### Dataset extract

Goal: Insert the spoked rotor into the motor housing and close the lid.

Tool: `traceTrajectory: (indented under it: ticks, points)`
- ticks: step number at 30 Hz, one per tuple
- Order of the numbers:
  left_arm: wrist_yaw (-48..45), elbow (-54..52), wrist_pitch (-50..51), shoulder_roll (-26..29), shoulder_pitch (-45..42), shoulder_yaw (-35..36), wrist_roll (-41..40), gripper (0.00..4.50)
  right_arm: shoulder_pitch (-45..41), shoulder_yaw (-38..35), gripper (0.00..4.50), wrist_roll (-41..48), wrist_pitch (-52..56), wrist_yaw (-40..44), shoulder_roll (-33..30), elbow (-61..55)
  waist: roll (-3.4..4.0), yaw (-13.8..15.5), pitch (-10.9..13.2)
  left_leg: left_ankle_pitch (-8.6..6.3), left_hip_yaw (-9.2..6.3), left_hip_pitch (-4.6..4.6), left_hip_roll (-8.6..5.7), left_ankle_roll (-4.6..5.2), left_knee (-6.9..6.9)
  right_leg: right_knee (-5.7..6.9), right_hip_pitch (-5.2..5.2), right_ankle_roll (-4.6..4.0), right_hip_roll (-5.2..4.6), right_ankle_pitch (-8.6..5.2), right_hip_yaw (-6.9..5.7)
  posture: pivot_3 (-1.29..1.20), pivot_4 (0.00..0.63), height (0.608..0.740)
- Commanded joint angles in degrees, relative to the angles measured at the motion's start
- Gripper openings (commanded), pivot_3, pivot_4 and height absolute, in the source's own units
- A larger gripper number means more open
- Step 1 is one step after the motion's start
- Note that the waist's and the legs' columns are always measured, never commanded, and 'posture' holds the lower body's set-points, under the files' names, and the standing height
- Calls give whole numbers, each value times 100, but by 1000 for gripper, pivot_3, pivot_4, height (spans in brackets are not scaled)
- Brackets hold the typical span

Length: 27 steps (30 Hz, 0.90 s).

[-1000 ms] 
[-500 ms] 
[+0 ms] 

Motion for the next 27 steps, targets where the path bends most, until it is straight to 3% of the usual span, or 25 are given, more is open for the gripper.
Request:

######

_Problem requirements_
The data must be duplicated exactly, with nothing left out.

_Solution_
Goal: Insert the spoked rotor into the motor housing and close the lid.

Tool: `traceTrajectory: (indented under it: ticks, points)`
- ticks: step number at 30 Hz, one per tuple
- Order of the numbers:
  left_arm: wrist_yaw (-48..45), elbow (-54..52), wrist_pitch (-50..51), shoulder_roll (-26..29), shoulder_pitch (-45..42), shoulder_yaw (-35..36), wrist_roll (-41..40), gripper (0.00..4.50)
  right_arm: shoulder_pitch (-45..41), shoulder_yaw (-38..35), gripper (0.00..4.50), wrist_roll (-41..48), wrist_pitch (-52..56), wrist_yaw (-40..44), shoulder_roll (-33..30), elbow (-61..55)
  waist: roll (-3.4..4.0), yaw (-13.8..15.5), pitch (-10.9..13.2)
  left_leg: left_ankle_pitch (-8.6..6.3), left_hip_yaw (-9.2..6.3), left_hip_pitch (-4.6..4.6), left_hip_roll (-8.6..5.7), left_ankle_roll (-4.6..5.2), left_knee (-6.9..6.9)
  right_leg: right_knee (-5.7..6.9), right_hip_pitch (-5.2..5.2), right_ankle_roll (-4.6..4.0), right_hip_roll (-5.2..4.6), right_ankle_pitch (-8.6..5.2), right_hip_yaw (-6.9..5.7)
  posture: pivot_3 (-1.29..1.20), pivot_4 (0.00..0.63), height (0.608..0.740)
- Commanded joint angles in degrees, relative to the angles measured at the motion's start
- Gripper openings (commanded), pivot_3, pivot_4 and height absolute, in the source's own units
- A larger gripper number means more open
- Step 1 is one step after the motion's start
- Note that the waist's and the legs' columns are always measured, never commanded, and 'posture' holds the lower body's set-points, under the files' names, and the standing height
- Calls give whole numbers, each value times 100, but by 1000 for gripper, pivot_3, pivot_4, height (spans in brackets are not scaled)
- Brackets hold the typical span

Length: 27 steps (30 Hz, 0.90 s).

[-1000 ms] 
[-500 ms] 
[+0 ms] 

Motion for the next 27 steps, targets where the path bends most, until it is straight to 3% of the usual span, or 25 are given, more is open for the gripper.
Request:

Nothing further is needed for this exercise.